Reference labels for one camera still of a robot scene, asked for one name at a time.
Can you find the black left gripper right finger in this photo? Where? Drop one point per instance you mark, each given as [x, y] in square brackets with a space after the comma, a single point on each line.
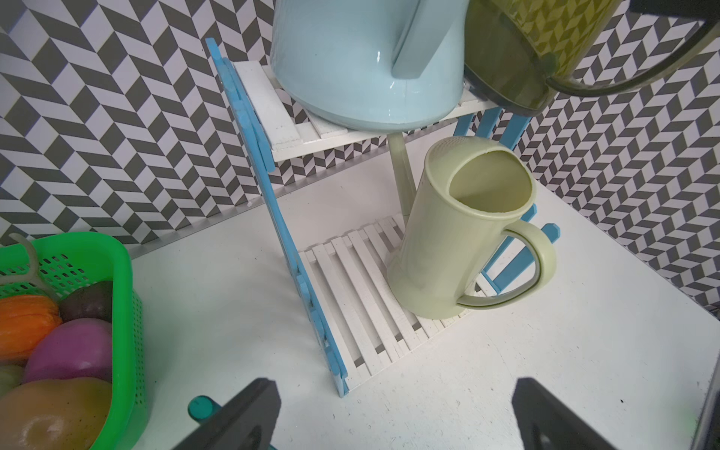
[545, 422]

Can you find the dark teal watering can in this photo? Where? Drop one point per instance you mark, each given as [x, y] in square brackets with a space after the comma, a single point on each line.
[202, 408]

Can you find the pale green watering can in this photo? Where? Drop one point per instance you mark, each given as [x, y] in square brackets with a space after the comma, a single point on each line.
[471, 196]

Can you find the green cabbage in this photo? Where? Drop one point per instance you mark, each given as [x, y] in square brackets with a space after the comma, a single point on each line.
[11, 376]

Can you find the green plastic basket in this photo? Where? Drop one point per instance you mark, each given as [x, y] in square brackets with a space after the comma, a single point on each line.
[66, 262]

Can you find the blue and white slatted shelf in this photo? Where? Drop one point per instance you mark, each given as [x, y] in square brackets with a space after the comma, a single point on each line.
[361, 326]

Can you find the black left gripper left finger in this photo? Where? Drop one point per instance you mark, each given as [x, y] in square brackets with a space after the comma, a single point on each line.
[247, 421]

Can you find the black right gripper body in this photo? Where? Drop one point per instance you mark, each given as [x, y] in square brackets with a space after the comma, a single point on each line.
[699, 10]

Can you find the magenta toy fruit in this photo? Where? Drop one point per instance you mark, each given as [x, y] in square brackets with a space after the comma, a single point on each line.
[80, 348]

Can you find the olive transparent watering can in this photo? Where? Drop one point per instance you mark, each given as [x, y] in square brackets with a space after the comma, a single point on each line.
[520, 54]

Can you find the orange toy fruit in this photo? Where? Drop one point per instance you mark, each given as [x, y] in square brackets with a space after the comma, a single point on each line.
[25, 321]

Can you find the light blue watering can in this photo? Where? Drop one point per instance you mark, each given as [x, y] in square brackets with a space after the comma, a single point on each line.
[371, 65]

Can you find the dark plum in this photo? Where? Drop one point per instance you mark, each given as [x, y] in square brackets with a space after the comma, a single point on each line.
[90, 302]

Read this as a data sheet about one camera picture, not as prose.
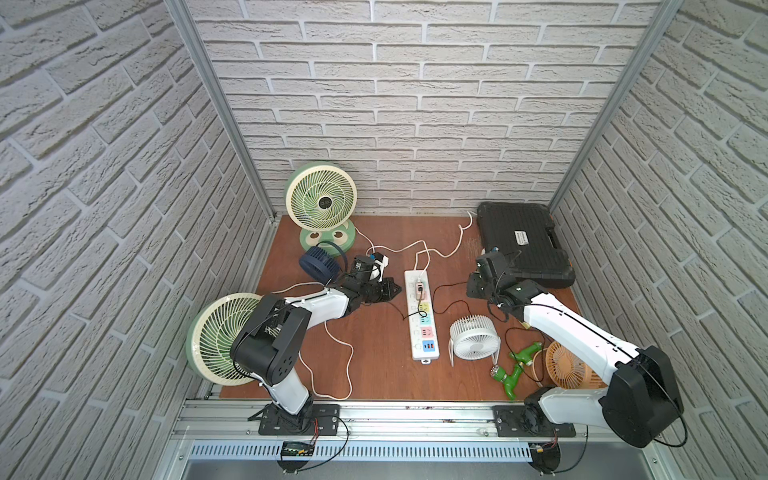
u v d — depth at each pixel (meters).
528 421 0.67
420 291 0.89
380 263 0.85
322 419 0.73
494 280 0.63
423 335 0.85
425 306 0.92
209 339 0.69
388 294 0.80
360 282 0.74
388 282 0.81
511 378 0.79
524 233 1.04
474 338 0.76
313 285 0.96
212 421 1.57
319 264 0.91
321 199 0.90
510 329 0.90
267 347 0.46
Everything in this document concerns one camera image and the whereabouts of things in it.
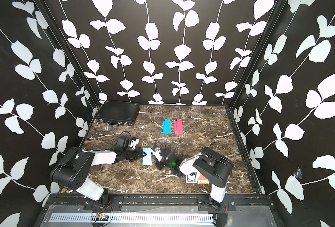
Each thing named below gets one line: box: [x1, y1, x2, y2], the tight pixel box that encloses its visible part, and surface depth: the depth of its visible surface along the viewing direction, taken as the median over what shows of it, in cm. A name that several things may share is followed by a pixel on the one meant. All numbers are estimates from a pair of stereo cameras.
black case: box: [95, 99, 141, 126], surface depth 117 cm
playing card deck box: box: [185, 171, 198, 184], surface depth 82 cm
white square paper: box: [142, 147, 152, 166], surface depth 92 cm
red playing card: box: [197, 173, 210, 184], surface depth 81 cm
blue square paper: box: [162, 118, 172, 135], surface depth 106 cm
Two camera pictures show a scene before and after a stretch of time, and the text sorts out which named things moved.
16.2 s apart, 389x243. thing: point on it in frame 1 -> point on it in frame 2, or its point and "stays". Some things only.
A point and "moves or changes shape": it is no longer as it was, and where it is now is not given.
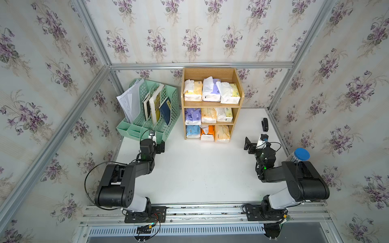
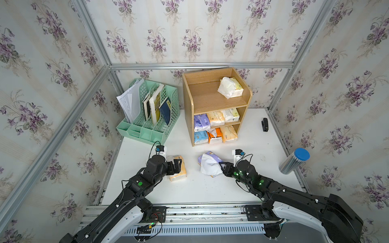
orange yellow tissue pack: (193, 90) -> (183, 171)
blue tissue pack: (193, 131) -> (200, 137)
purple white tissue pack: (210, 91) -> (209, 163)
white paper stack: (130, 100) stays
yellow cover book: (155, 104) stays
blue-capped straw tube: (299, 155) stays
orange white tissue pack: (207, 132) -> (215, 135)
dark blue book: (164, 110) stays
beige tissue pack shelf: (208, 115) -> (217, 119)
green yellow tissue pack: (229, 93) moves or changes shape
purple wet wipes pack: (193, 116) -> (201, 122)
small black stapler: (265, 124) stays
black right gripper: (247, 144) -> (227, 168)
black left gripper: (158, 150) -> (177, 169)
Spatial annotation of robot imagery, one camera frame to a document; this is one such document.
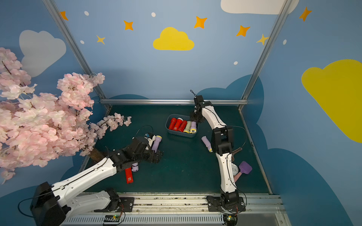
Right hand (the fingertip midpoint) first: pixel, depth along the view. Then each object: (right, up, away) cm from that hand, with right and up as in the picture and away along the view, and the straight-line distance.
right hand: (195, 118), depth 104 cm
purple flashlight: (-2, -7, -6) cm, 9 cm away
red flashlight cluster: (-17, -4, +3) cm, 18 cm away
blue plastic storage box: (-21, -1, +3) cm, 21 cm away
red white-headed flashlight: (-14, -6, +1) cm, 15 cm away
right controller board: (+16, -54, -30) cm, 64 cm away
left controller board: (-47, -53, -31) cm, 77 cm away
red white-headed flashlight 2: (-41, -34, -22) cm, 58 cm away
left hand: (-24, -18, -24) cm, 39 cm away
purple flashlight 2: (+8, -18, -6) cm, 20 cm away
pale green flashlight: (-5, -7, +1) cm, 9 cm away
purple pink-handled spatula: (+29, -31, -18) cm, 46 cm away
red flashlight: (-9, -6, +3) cm, 11 cm away
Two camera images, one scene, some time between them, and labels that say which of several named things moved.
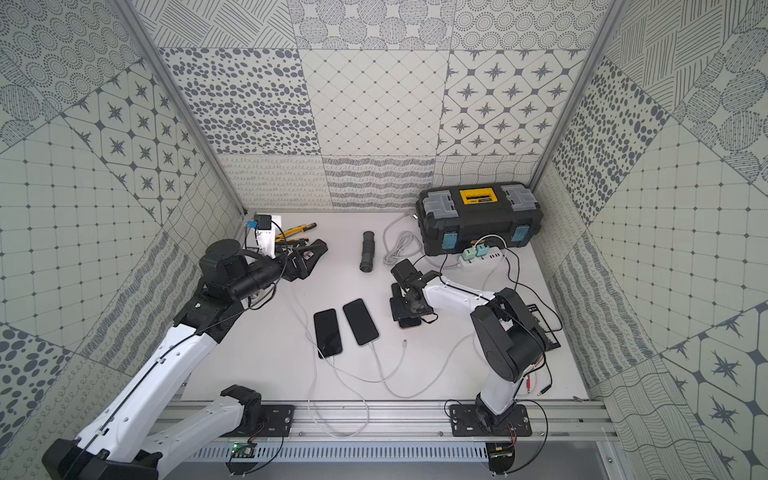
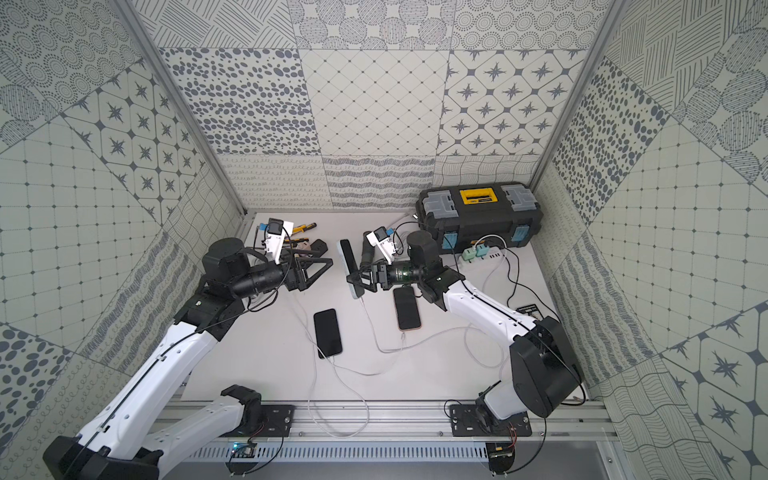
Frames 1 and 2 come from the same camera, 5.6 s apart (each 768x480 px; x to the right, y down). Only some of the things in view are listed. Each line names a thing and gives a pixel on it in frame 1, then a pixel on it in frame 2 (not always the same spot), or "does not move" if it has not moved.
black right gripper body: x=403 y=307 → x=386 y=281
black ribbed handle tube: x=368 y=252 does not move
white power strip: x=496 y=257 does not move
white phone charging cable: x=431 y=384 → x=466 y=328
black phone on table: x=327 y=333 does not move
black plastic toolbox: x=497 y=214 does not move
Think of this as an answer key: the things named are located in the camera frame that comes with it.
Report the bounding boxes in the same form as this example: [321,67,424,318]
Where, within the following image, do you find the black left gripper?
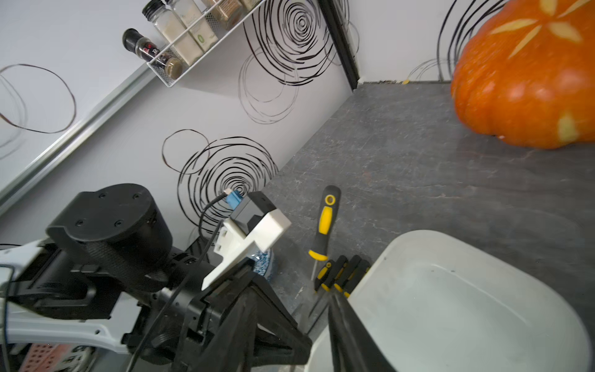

- _DIRECTIONS FOR THIS TASK_: Go over the listing above and return each line with "along".

- _WRITTEN SOLUTION_:
Each thing named below gets one line: box: [x1, y1, x2, y2], the tight pixel box that encloses its visible part, and surface depth: the depth of its visible surface along the viewing direction, taken as the median over what shows of it, in cm. A name that several things may share is followed by a pixel on the one meant. All numbers are estimates from a pair of stereo cameras.
Right hand (the fingertip midpoint) first: pixel, depth along the view. Then each object: (right, up, away) cm from that hand, with right and up as in the picture and away along the view, and the straight-line distance.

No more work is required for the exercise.